Prima di questo sondaggio, il Wciom ha pubblicato i risultati di un’altra ricerca, stavolta sulla famiglia naturale, giungendo alla conclusione che negli ultimi 25 anni l’opinione dei russi in merito non è mutata: «La maggioranza dei nostri compatrioti è convinta che si metta su famiglia innanzitutto per la continuazione della stirpe: così riteneva nel 1989 il 56 per cento degli intervistati, e oggi il 60». Ci si sposa «per aver accanto una persona che ti capisce e ti sostiene in tutte le situazioni» (43 per cento, dato immutato dall’89), per «avere una casa bella e decorosa» (38 per cento, +7 per cento dall’89), per «sentirsi utili e occuparsi di qualcuno» (36 per cento, immutata), per non «separarsi dalla persona amata» (31 per cento, in decisa crescita).

Passando dalla… poesia alla prosa, il sondaggio chiedeva di identificare anche le criticità della vita in comune: rispetto al 1989, si è dimezzato (oggi al 22 per cento) il dato che le imputava a mancanze materiali; se da un lato è scesa la percentuale di coloro che lamentano una carenza di libertà personale (dal 21 al 18 per cento), dall’altro è aumentata la preoccupazione per il futuro dei figli (percepita come problema dal 19 per cento degli intervistati, +4 per cento rispetto all’89).

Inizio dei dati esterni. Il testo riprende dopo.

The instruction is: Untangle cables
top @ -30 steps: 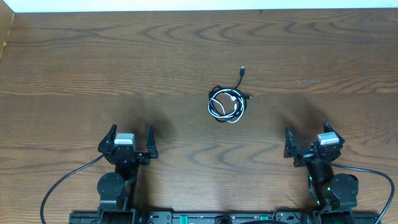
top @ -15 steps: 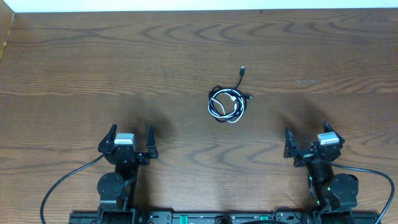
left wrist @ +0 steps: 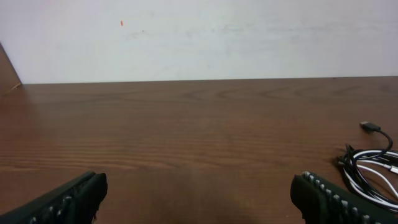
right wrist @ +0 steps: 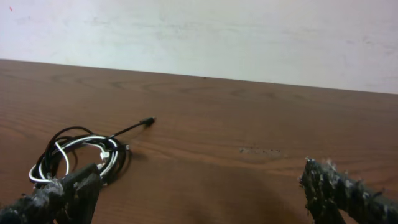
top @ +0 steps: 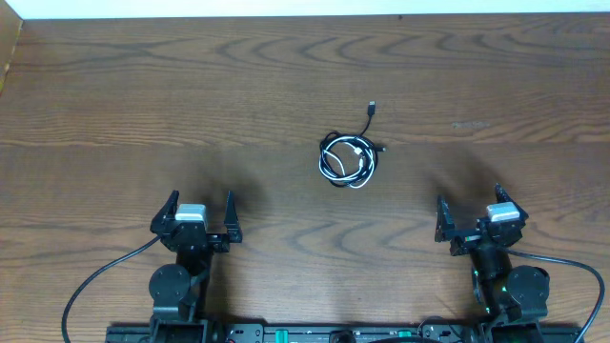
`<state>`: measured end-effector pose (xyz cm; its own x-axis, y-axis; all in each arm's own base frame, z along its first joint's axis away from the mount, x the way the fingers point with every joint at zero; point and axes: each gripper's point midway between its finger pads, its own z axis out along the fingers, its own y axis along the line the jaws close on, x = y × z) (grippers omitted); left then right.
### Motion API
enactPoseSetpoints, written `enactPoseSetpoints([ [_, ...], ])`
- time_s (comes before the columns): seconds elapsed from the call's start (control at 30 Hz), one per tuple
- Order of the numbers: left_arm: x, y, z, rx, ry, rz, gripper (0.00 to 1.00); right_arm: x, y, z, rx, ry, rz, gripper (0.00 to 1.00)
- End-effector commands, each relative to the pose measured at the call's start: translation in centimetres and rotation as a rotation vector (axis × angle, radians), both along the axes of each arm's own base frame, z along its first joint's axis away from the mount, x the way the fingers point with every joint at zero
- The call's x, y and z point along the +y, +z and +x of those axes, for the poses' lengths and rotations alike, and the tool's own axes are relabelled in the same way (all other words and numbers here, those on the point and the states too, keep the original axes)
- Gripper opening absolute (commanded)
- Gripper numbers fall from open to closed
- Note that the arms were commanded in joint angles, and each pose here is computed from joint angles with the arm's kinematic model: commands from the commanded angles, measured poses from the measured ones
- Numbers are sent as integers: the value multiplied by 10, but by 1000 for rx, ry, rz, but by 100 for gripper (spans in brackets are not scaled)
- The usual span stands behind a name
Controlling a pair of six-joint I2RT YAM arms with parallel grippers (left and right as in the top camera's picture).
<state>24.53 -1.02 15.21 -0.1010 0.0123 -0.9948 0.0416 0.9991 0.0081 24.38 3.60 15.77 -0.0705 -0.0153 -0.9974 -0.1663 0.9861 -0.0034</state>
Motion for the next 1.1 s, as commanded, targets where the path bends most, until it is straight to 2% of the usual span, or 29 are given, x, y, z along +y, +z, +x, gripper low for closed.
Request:
enactPoseSetpoints([
  [0.0,2,-12,-1,42,13,-1,99,-1,-1,0,4,-6,11,99],
  [0.43,3,18,-4,26,16,-1,99,14,17,-4,-40,86,24,99],
  [0.7,2,72,-1,97,11,2,99,30,56,-11,-32,182,28,99],
  [0.93,-15,112,15,248,-80,-11,99,56,92,-2,104,333,45,99],
  [1.07,-24,116,30,418,-119,-19,99,63,107,14,233,365,61,99],
])
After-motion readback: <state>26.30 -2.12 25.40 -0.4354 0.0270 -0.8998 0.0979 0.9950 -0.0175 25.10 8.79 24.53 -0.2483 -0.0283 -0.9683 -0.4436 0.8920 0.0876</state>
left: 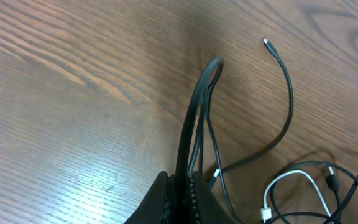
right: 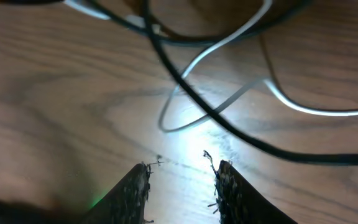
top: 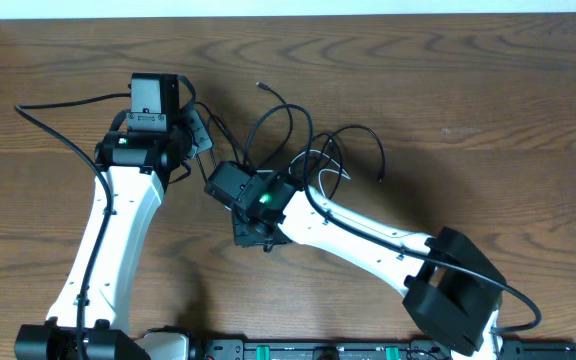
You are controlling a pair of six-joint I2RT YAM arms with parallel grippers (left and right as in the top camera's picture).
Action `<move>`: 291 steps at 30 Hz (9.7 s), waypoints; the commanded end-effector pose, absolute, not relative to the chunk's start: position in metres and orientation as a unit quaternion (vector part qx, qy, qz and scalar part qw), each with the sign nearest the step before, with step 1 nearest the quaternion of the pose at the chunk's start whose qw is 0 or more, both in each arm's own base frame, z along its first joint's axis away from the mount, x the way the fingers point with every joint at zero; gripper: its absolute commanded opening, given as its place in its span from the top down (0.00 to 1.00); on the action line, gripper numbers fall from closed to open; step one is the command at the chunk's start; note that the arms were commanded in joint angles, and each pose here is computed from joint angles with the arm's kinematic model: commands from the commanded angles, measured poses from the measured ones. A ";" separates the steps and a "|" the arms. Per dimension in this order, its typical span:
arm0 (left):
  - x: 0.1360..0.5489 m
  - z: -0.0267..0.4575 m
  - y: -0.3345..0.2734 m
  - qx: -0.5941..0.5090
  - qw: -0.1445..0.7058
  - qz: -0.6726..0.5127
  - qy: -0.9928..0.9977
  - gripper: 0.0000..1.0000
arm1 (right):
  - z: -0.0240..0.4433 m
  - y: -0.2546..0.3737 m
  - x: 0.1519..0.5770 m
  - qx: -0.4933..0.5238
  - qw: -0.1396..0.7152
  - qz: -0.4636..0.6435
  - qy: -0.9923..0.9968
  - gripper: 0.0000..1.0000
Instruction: Untangle cables
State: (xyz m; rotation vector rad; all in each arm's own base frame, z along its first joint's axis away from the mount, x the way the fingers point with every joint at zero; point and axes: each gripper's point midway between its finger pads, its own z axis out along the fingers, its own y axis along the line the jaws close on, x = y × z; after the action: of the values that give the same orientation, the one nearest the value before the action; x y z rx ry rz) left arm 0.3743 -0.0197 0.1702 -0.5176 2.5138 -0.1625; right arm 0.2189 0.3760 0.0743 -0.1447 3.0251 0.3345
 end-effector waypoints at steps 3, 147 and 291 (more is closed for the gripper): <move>0.375 0.171 -0.016 -0.201 0.281 -0.056 0.937 0.93 | 0.062 0.372 0.226 -0.030 0.066 0.086 0.994 0.64; 0.381 0.157 -0.003 -0.212 0.277 -0.016 0.937 0.93 | 0.234 -0.324 0.503 0.341 0.373 -0.063 0.860 0.01; 0.351 0.189 0.131 -0.356 0.315 0.054 0.879 0.93 | 0.383 -0.076 0.453 0.122 0.417 0.157 0.887 0.99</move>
State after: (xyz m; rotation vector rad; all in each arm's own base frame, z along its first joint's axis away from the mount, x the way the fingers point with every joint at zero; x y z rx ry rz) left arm 0.3291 0.1663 0.1823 -1.1822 2.2137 0.3239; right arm 0.4382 -0.1278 0.4007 0.5166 2.1371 0.2248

I dati poco confortanti riguardano il numero di aborti e divorzi. In varie occasioni, soprattutto parlando ai giovani, il patriarca ortodosso Kirill ha ripetuto che la Russia potrebbe essere «un paese diverso se non ci fossero così tanti aborti e divorzi», aggiungendo che «in media si separa il 70 per cento di coloro che contraggono matrimonio». Il dato è confermato da tempo dall’Istituto federale di statistica: nel primo semestre del 2012, ad esempio, su 100 matrimoni si sono registrati 65 divorzi. Nello stesso anno erano oltre 6 milioni le famiglie monoparentali (5,6 milioni le madri single, 634.500 i padri). Dalla metà degli anni Novanta per numero di divorzi la Russia ha superato l’America.

Rispetto al problema dell’aborto, benché da un paio d’anni a questa parte la tendenza sia in diminuzione con meno di un milione di aborti all’anno, l’eredità sovietica si fa sentire. Dal punto di vista storico, i dati sulle interruzioni di gravidanza in quel periodo sono stati declassificati solo alla fine degli anni Ottanta, ma sappiamo che l’Unione Sovietica era tra i primi paesi al mondo a praticarle (in Russia ci sono stati 5,6 milioni di aborti nel solo 1964, il picco più alto in tutta la sua storia). In epoca post-sovietica, sommando il numero di aborti praticati dal 1990 al 2012, si arriva alla cifra spaventosa di 50 milioni di bambini non nati.

Nel 2009 la media è stata di 73,7 aborti ogni cento nati (media Usa: 23,4 su 100 nel 2008). Non per niente anche in questo caso il patriarca ha usato più volte toni duri e preoccupati, paragonando il fenomeno a una «guerra invisibile» capace di assestare tra l’altro un colpo durissimo alla demografia nazionale.